> [TASK BRIEF] The whole listing should be retyped word for word, apart from the pictures it holds.

> [DATA SHOWN]
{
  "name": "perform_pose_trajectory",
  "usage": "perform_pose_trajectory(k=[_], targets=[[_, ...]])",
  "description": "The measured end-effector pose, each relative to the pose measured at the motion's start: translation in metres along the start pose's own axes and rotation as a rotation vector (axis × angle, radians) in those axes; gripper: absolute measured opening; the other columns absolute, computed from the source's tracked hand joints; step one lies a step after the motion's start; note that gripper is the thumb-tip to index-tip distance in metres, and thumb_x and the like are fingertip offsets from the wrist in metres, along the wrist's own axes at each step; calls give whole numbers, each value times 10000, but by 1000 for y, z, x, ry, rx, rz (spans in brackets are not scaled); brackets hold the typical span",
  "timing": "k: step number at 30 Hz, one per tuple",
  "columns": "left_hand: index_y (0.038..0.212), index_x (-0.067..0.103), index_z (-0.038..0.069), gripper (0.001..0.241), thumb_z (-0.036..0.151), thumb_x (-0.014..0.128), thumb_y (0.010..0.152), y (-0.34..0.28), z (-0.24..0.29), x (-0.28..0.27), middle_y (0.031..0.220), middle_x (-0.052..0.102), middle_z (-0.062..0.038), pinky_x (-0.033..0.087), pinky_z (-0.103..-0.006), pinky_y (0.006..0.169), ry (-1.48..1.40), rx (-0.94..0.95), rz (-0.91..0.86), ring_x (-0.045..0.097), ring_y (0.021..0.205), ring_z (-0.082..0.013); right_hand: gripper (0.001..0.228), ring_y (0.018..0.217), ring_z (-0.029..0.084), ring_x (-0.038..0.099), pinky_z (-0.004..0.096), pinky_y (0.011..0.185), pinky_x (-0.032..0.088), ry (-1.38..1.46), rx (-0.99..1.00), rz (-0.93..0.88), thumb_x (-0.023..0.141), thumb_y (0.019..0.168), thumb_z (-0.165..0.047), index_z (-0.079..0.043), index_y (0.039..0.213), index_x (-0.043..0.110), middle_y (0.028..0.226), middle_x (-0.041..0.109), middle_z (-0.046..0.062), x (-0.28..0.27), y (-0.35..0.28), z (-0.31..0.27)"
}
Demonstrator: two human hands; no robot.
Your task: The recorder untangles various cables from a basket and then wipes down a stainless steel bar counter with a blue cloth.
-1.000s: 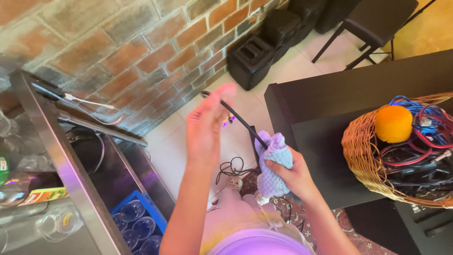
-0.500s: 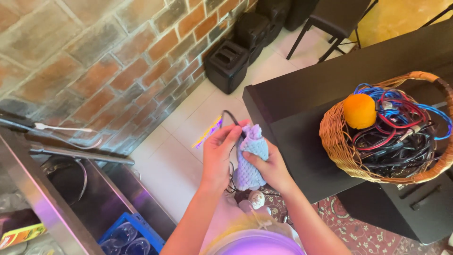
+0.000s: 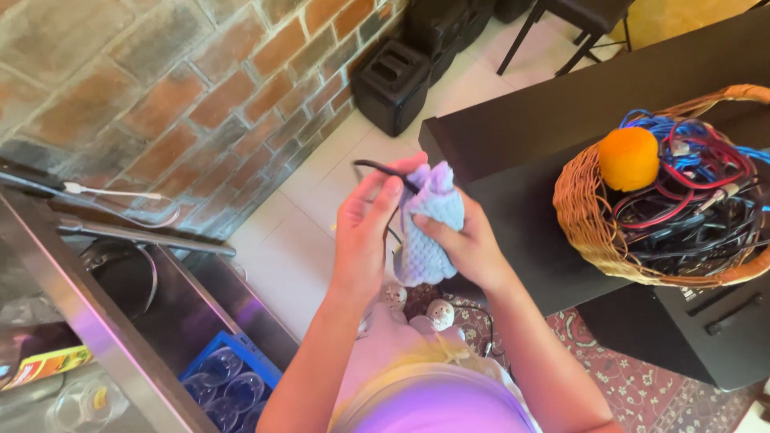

> [EXERCISE OUTPUT]
{
  "name": "perform_pose_trajectory",
  "usage": "perform_pose_trajectory(k=[_], targets=[[_, ...]])",
  "description": "The measured end-effector pose, each relative to the pose measured at the motion's start: translation in metres along the start pose's own axes and rotation as a rotation vector (axis × angle, radians) in those axes; gripper: absolute measured opening; the other columns absolute, computed from the source's tracked hand joints; step one lies a step after the motion's start; note that gripper is the thumb-tip to index-tip distance in metres, and thumb_x and the like are fingertip offsets from the wrist in metres, along the wrist's own axes at each step; calls give whole numbers, each value times 10000, but by 1000 for y, z, x, ry, rx, rz (spans in brackets are not scaled); brackets hold the typical span",
  "timing": "k: step number at 30 Hz, one per tuple",
  "columns": "left_hand: index_y (0.038..0.212), index_x (-0.067..0.103), index_z (-0.038..0.069), gripper (0.001..0.241), thumb_z (-0.036..0.151), thumb_x (-0.014..0.128), thumb_y (0.010..0.152), y (-0.34..0.28), z (-0.24..0.29), x (-0.28..0.27), middle_y (0.031..0.220), middle_x (-0.052..0.102), middle_z (-0.062..0.038), pinky_x (-0.033..0.087), pinky_z (-0.103..-0.006), pinky_y (0.006..0.169), ry (-1.48..1.40), rx (-0.94..0.95), rz (-0.91..0.86), ring_x (-0.045..0.097), ring_y (0.021..0.205), ring_z (-0.082..0.013); right_hand: gripper (0.001..0.228), ring_y (0.018..0.217), ring_z (-0.029..0.084), ring_x (-0.038..0.099), pinky_z (-0.004..0.096), pinky_y (0.011..0.185), pinky_x (-0.032..0.088), ry (-1.38..1.46), rx (-0.99..1.00), rz (-0.93..0.88), thumb_x (-0.023..0.141), thumb_y (0.019..0.168), thumb_z (-0.165..0.047), index_z (-0.079..0.043), index_y (0.039..0.213), index_x (-0.043..0.110), middle_y (0.028..0.226), middle_x (-0.041..0.109), middle_z (-0.046..0.062), x (-0.28..0.27), y (-0.35..0.28), z (-0.31..0.27)"
}
Demonstrator: two human hands; no robot.
Your task: The recorder untangles various cables from a basket and then wipes down a stainless steel bar counter with a blue cloth.
-1.000s: 
-0.500s: 
+0.000s: 

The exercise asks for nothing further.